Texas Land Commissioner George P. Bush has written to the Trump administration asking for Washington to fund a coastal barrier system for the Upper Texas coast.
The coastal barrier system would require $15 billion in federal funds to protect the area.
David Green of the Texas Land Office tells NewsRadio 740 KTRH that the system would combine natural elements like sand dunes with manmade additions such as gate systems and jetties.
He says it's especially needed in the Houston/Galveston Bay area – as evidenced by the value of property and shipping commerce in the region as well the brutal destructive power of hurricanes, as Ike proved in 2008.
Bush's letter to the president is co-signed by more than 60 officials.
Green says a barrier system would help keep a national gateway of commerce clear as well as take care of our own.
The letter is cosigned by more than 60 Texas leaders including members of the Texas Legislature, 21 coastal mayors, six county judges, and more than two dozen members of the business and education communities.
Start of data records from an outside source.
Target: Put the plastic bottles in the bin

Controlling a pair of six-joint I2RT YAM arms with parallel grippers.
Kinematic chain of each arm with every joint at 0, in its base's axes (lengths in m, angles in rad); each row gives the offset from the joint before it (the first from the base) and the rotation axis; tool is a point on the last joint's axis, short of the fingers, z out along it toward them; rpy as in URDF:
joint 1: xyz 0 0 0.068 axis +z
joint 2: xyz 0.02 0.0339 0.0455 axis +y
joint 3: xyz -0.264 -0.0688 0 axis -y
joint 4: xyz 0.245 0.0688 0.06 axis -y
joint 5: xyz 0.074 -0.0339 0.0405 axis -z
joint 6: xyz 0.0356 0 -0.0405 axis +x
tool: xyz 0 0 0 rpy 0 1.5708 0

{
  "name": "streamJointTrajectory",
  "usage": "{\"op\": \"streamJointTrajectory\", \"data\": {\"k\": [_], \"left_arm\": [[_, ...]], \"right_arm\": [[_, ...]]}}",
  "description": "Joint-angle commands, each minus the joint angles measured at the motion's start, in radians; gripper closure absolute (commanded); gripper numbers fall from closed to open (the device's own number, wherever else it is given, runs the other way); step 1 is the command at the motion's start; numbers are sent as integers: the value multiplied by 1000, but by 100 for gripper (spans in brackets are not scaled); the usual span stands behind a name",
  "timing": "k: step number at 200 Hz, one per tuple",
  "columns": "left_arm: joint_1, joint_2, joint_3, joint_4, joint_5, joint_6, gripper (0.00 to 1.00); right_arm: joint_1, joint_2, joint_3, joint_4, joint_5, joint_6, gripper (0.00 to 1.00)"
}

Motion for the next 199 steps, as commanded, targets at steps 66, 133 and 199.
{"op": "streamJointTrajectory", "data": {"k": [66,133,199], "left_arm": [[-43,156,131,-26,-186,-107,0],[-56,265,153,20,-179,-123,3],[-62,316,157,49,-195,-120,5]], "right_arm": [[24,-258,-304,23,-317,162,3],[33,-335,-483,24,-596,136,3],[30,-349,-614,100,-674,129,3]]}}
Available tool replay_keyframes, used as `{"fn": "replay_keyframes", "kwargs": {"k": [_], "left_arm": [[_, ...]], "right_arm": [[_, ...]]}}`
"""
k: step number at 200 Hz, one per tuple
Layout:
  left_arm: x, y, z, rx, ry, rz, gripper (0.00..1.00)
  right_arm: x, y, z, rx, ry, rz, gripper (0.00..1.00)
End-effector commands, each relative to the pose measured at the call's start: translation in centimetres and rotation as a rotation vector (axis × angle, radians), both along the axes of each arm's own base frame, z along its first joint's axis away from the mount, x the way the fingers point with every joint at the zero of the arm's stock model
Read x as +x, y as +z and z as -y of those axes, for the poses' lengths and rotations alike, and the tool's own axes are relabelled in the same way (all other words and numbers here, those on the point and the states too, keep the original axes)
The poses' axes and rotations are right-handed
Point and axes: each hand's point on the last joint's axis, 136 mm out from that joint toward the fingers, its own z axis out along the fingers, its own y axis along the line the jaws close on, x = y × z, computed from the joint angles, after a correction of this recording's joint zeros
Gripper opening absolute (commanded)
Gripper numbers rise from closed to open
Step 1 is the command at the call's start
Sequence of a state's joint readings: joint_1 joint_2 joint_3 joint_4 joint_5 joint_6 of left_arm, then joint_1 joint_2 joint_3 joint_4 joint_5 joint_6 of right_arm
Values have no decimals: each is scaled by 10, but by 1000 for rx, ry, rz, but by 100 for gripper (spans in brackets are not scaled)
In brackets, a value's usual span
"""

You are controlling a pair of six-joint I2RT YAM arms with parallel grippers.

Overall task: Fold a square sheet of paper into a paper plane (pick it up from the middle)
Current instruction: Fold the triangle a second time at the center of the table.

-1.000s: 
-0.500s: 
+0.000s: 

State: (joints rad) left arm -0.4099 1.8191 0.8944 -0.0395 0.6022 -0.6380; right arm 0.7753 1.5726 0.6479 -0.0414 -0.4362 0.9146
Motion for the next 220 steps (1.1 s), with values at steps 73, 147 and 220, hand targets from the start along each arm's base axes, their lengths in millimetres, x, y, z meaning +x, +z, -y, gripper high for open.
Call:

"The Texas coast possesses an extensive port system that is crucial not only to the United States' economy but also to our national security," Bush wrote. "Building the proposed coastal barrier system is a historic opportunity to safeguard our nation's economy, our national security and millions of citizens' lives and livelihood."
The Houston-Galveston Bay area is responsible for 428 million tons of cargo annually. It’s a region that produces more than 3 million direct and indirect jobs nationwide -- “yet remains largely unprotected from storm surge nearly a decade after Hurricane Ike devastated the upper coast of Texas, killing 74 people and causing $29.5 billion in damage,” the Texas Land Office notes.